‘Living history’ as Bates juniors join private audience with the Dalai Lama
For the four Bates juniors who took part in a private audience with the Dalai Lama in October, it was like “history happening in front of my eyes,” said Natalie Silver of Bennington, Vt.
The four were among 20 American college students now studying in Kathmandu on a School for International Training program that explores Tibetan and Himalayan cultures.
The SIT program is one of myriad programs around the world offered by Bates through the college’s Off-Campus Study Office.
“It was incredible,” says Silver, a history major, “to study Tibetan history and culture and its conflict with China, and then actually to meet the Dalai Lama and speak with him about those things.”
Silver’s fellow Bates students were Ruth Baker of Minneapolis, Kristen Kelliher of Norwich, Vt., and Jacob Nemeroff of Doylestown, Pa.
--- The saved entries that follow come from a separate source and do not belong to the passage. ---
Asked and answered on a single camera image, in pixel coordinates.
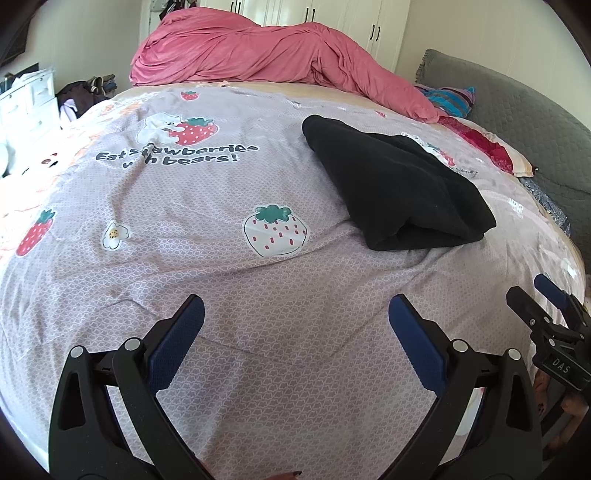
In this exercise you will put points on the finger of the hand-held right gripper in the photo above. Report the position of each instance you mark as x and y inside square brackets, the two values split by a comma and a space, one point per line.
[554, 290]
[524, 307]

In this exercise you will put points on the strawberry printed blanket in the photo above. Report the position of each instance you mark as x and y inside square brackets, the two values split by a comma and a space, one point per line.
[184, 277]

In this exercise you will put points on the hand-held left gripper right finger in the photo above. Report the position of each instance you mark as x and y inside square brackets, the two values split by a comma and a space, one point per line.
[415, 344]

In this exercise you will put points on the blue striped cloth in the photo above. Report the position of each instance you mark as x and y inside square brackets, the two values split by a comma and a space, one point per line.
[450, 99]

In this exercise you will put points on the red floral pillow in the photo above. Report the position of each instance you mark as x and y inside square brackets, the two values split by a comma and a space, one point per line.
[489, 145]

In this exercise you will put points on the white wardrobe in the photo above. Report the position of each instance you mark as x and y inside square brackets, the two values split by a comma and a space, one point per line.
[346, 18]

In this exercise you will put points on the pink duvet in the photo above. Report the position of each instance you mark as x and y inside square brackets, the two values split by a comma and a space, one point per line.
[254, 50]

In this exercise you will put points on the black long-sleeved shirt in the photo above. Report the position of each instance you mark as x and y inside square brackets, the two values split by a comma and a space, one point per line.
[397, 194]

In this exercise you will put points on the white drawer cabinet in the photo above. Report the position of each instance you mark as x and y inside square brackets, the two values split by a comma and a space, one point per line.
[27, 101]

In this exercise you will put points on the blue patterned cloth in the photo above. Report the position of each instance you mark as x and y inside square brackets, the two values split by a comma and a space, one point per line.
[547, 203]

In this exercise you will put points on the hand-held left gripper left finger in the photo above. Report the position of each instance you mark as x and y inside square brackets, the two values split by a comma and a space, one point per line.
[178, 341]

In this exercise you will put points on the person's right hand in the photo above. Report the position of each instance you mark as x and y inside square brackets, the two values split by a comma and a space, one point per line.
[539, 392]

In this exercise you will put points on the grey quilted headboard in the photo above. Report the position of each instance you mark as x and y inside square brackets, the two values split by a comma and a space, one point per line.
[517, 110]

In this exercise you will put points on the pile of dark clothes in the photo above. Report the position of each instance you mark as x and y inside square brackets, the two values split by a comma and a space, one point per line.
[83, 92]

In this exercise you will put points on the dark wall frame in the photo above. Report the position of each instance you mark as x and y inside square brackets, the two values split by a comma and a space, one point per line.
[11, 46]

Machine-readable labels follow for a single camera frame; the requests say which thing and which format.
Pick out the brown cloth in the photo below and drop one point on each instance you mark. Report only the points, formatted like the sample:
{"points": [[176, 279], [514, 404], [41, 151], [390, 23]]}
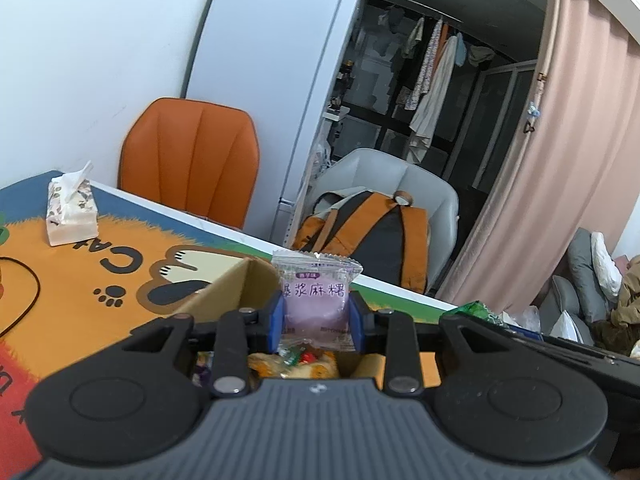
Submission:
{"points": [[627, 300]]}

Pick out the yellow snack packet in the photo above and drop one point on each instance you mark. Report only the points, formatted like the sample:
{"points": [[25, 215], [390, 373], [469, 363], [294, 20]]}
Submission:
{"points": [[300, 367]]}

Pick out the clear packet with purple cake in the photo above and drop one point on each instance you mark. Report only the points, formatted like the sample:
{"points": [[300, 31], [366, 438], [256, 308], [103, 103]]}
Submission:
{"points": [[315, 300]]}

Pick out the white knotted plastic bag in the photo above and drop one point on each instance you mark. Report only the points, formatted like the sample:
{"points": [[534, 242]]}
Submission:
{"points": [[70, 215]]}

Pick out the large purple snack packet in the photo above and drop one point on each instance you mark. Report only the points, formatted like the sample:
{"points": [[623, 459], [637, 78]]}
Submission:
{"points": [[202, 370]]}

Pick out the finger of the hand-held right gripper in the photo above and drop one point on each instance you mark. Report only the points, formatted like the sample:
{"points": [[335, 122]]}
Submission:
{"points": [[560, 347]]}

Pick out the orange and black backpack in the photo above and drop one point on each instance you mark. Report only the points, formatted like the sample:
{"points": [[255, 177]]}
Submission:
{"points": [[380, 240]]}

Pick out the curtain tieback charm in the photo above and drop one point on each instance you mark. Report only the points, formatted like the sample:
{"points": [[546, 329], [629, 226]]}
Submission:
{"points": [[532, 115]]}

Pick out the floral hanging garment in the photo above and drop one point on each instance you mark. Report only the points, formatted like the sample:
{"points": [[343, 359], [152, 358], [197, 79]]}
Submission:
{"points": [[425, 65]]}

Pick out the grey chair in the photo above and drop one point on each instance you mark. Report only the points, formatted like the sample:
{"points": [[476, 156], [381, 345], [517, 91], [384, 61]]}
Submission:
{"points": [[430, 195]]}

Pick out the white cushion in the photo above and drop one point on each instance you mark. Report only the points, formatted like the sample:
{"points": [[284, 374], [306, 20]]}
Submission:
{"points": [[604, 265]]}

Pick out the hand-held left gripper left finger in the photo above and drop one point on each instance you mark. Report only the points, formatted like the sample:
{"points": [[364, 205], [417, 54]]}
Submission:
{"points": [[276, 322]]}

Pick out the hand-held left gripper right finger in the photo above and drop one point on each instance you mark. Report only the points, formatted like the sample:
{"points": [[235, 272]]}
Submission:
{"points": [[356, 325]]}

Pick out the grey sofa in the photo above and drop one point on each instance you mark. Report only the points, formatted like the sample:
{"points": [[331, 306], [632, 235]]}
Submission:
{"points": [[580, 260]]}

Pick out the orange chair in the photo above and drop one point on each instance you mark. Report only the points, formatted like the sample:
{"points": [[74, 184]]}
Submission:
{"points": [[190, 160]]}

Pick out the white refrigerator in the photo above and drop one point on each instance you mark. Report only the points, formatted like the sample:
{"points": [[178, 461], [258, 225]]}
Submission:
{"points": [[260, 85]]}

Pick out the cartoon cat table mat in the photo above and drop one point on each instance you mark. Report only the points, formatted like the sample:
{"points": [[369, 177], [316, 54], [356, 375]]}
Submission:
{"points": [[75, 280]]}

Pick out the dark green snack packet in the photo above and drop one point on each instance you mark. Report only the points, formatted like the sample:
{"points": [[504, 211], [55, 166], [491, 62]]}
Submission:
{"points": [[475, 310]]}

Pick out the pink curtain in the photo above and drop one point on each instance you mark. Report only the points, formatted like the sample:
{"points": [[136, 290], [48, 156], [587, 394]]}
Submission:
{"points": [[575, 135]]}

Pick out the white hanging garment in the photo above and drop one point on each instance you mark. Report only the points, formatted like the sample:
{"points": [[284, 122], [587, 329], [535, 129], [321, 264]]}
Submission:
{"points": [[432, 105]]}

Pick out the cardboard box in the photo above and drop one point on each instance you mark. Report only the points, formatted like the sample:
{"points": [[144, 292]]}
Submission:
{"points": [[225, 290]]}

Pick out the large white plastic bag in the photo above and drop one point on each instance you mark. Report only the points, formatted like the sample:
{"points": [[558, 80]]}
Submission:
{"points": [[522, 319]]}

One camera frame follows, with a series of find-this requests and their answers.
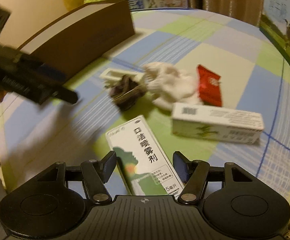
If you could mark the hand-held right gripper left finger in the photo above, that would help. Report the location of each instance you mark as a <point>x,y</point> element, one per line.
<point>110,166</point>

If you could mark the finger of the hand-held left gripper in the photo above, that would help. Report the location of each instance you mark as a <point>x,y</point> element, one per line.
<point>53,72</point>
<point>67,95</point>

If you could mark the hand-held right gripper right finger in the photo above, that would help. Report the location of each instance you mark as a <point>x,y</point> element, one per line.
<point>178,166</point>

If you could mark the wide white green medicine box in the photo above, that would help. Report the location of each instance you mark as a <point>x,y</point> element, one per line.
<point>140,160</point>

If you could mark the brown storage box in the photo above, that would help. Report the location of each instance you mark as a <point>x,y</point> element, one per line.
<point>85,40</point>

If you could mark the slim white green medicine box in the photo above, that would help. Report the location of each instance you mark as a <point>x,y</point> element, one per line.
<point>217,125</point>

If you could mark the white sock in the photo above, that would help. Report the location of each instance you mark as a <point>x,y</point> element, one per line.
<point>171,85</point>

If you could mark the red snack packet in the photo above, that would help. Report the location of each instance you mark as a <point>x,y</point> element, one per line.
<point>209,87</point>

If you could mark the plaid tablecloth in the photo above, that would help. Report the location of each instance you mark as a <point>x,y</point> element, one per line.
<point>222,50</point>

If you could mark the brown curtain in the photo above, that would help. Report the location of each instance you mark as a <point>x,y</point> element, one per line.
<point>224,0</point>

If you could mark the green milk carton box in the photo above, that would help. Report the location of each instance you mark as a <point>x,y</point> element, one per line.
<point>284,30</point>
The students met with the Dalai Lama during a trip to Dharamsala, India.
The experience prompted Nemeroff to think about how perilous it is to engage the world in an antagonistic us-vs.-them mindset.
“The Dalai Lama said that you will be a much happier and productive person if you are able to foster feelings of compassion towards others and rid yourself of feelings of anger towards others. ”
While that’s not a novel concept, since Buddhism has been around for 2,500 years, His Holiness made his point with an unlikely analogy.
“He told us that a soldier who harbors feelings of anger towards the enemy is going to compromise his mental state and his physical capacity to shoot accurately,” Nemeroff says.
“If he was going to have the best shot at hitting his enemy, he should relinquish the negative energy from within in order to maintain composure.”
It was a surprising but effective way to explain a Buddhist tenet, says Nemeroff, adding that the ability to let go of anger and resentment is a handy tool.
Take college life, for example.
“Bates is a small physical space,” he says. “Inevitably, there’s tension between friends, and tension between professors and students.”
So, like Otis Redding sang, why not try a little tenderness? Why not let it go — whether anger over a bad grade, resentment that crops up during a group project or tension between roommates.
“Relinquishing anger from within is something that I and other Bates students can do to enrich our academic and social experience,” Nemeroff says. “Exercising compassion in all aspects of our lives widens our own perspectives and allows us to embrace the perspectives of those around us.”